Today’s the 5th. I woke up at half past five. Don’t take it that I usually do, but today I did, for some reason that’s none of your business. So it had been raining, and, you know, that always releases the special Raintenalin hormones (unique to me, and a few others on the face of the Earth), so I was — am, that is, it’s 6:02 now — generally in a good mood. I decided that whatever it was that I’d had to wake up for — yeah, right, the one that’s none of your business — could wait for an hour, so I decided to boot the computer and have another look at my nice new Live Space, and maybe do a bit Nothing, which I usually spend a lot of my time behind.
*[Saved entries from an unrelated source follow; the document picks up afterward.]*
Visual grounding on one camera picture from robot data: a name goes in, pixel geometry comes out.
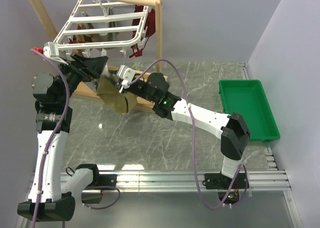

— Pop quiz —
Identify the brown patterned underwear hanging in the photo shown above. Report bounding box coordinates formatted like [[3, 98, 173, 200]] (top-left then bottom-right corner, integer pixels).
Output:
[[68, 24, 93, 44]]

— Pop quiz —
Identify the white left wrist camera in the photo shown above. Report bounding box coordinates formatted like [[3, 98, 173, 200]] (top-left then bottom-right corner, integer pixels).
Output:
[[31, 42, 67, 64]]

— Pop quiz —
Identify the dark red underwear hanging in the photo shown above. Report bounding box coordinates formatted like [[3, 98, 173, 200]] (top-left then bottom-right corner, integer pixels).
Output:
[[129, 4, 156, 58]]

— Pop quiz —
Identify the aluminium mounting rail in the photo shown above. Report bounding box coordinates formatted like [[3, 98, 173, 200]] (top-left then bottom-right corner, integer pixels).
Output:
[[14, 169, 305, 228]]

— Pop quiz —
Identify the wooden drying rack frame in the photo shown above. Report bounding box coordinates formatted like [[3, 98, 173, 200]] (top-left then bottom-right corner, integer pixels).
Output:
[[22, 0, 169, 114]]

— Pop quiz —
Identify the green plastic bin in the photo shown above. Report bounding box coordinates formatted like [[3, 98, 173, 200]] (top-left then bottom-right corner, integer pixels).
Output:
[[218, 79, 281, 141]]

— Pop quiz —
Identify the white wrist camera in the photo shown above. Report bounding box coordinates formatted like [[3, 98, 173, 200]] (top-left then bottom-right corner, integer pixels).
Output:
[[31, 42, 67, 64], [116, 65, 136, 89]]

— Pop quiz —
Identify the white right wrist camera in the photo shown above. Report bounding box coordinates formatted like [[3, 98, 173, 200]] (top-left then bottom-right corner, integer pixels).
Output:
[[116, 65, 136, 89]]

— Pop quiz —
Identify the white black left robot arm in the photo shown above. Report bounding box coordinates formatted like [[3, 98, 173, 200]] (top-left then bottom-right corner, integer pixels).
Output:
[[17, 54, 108, 223]]

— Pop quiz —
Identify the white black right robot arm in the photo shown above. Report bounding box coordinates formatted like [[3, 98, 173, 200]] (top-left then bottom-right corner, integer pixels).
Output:
[[112, 70, 251, 190]]

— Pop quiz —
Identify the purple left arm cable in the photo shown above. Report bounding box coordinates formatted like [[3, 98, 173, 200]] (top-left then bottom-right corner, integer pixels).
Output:
[[29, 49, 122, 228]]

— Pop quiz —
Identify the grey underwear hanging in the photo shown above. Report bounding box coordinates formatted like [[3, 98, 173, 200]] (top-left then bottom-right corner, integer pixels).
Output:
[[85, 21, 120, 43]]

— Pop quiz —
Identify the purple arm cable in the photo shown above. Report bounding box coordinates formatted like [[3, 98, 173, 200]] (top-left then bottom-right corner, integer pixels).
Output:
[[126, 58, 250, 211], [29, 49, 122, 228]]

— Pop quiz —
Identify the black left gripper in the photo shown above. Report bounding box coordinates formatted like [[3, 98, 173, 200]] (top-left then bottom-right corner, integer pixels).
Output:
[[55, 52, 108, 105]]

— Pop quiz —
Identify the white plastic clip hanger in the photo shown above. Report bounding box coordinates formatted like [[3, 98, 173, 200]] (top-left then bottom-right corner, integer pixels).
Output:
[[54, 0, 156, 58]]

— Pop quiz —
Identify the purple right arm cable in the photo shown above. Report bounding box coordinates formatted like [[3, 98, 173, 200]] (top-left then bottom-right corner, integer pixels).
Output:
[[126, 58, 250, 211]]

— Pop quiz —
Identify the tan underwear with white waistband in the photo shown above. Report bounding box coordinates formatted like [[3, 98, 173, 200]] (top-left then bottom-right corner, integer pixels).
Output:
[[96, 65, 137, 115]]
Mom and Dad were asleep downstairs. I didn’t want them to know I’m online before I’ve brushed, so I decided to quietly start the machine.
The quietly version goes like this: sound volume— zero. Main switches on. UPS on with the little amazing maneuver I’ve discovered that avoids the earth-shattering beep it makes when everyone else turns it on. The next step is the power button, and there’s never any problem with that. (People, everything I do, I do it best. Ahem. Even Nothing.)
Just when I’d turned the UPS on, the power reached the monitor with that eerie zwang that you can hear when you degauss it. I swear, I’ve heard the sound before while booting my computer, but never one that echoes for a few seconds. I realized beneath my active consciousness how quiet it was.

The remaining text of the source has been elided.